Task description> Transcribe all the data below exactly, leaving its pictures out.
[[ Stored data, beginning ]]
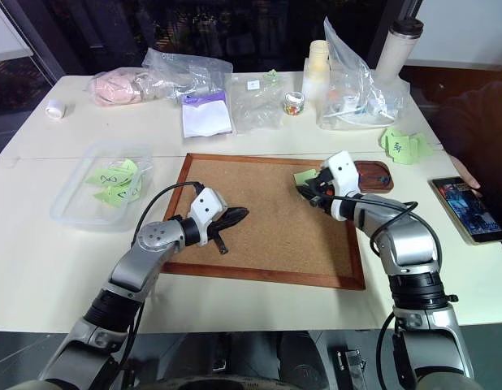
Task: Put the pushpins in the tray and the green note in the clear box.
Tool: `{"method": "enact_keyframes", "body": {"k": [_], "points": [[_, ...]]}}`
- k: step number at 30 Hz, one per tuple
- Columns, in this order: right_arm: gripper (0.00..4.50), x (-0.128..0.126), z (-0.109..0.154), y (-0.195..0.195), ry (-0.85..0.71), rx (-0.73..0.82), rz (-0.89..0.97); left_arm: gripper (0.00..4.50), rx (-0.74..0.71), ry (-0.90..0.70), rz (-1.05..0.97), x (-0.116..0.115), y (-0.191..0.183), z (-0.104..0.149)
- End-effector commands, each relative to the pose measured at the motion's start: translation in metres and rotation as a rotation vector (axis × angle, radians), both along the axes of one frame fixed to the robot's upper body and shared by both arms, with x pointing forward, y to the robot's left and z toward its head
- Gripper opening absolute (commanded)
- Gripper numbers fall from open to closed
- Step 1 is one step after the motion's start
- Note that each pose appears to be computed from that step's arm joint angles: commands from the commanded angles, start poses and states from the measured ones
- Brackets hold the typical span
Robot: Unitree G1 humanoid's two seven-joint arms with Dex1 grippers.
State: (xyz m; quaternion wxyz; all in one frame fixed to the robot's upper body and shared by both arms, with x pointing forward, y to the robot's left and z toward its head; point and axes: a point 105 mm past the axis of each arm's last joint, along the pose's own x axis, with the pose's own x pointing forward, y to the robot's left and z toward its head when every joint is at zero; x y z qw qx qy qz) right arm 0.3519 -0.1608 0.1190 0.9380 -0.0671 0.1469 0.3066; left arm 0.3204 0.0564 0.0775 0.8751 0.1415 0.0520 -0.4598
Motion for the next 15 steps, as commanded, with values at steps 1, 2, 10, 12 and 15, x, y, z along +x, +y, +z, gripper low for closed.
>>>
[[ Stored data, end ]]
Solution to this problem>
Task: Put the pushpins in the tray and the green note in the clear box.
Tool: `{"method": "enact_keyframes", "body": {"k": [_], "points": [[_, ...]]}}`
- k: step number at 30 Hz, one per tuple
- Columns, in this order: right_arm: gripper (0.00..4.50), x (-0.128..0.126), z (-0.109..0.154), y (-0.195..0.195), ry (-0.85..0.71), rx (-0.73..0.82), rz (-0.89..0.97); left_arm: gripper (0.00..4.50), rx (-0.74..0.71), ry (-0.90..0.70), rz (-1.05..0.97), x (-0.116..0.115), y (-0.191..0.183), z (-0.104..0.149)
- End-effector commands, each relative to the pose measured at the motion's start: translation in metres and rotation as a rotation vector (axis × angle, radians), both along the axes of one frame fixed to the robot's upper body and shared by both arms, with x pointing forward, y to the robot's left and z toward its head
- Gripper opening absolute (commanded)
- Gripper numbers fall from open to closed
- Step 1 is one step after the motion's start
- Note that each pose appears to be computed from that step's arm joint angles: commands from the commanded angles, start poses and states from the measured ones
- Brackets hold the typical span
Robot: Unitree G1 humanoid's two seven-joint arms with Dex1 grippers.
State: (xyz m; quaternion wxyz; all in one frame fixed to the robot's upper body and shared by both arms, with x pointing forward, y to the robot's left and z toward its head; point and axes: a point 105 mm past the axis of each arm's last joint, along the pose's own x axis, with the pose's own x pointing forward, y to the robot's left and z toward its head when every joint is at zero; x y z qw qx qy qz) right arm 0.3519 -0.1608 0.1190 0.9380 -0.0671 0.1469 0.3066; left arm 0.3204 0.0564 0.0775 0.8751 0.1415 0.0520 -0.4598
Motion for the next 15 steps, as commanded, with values at steps 1, 2, 10, 12 and 15, x, y, z along +x, +y, +z, gripper low for closed.
>>>

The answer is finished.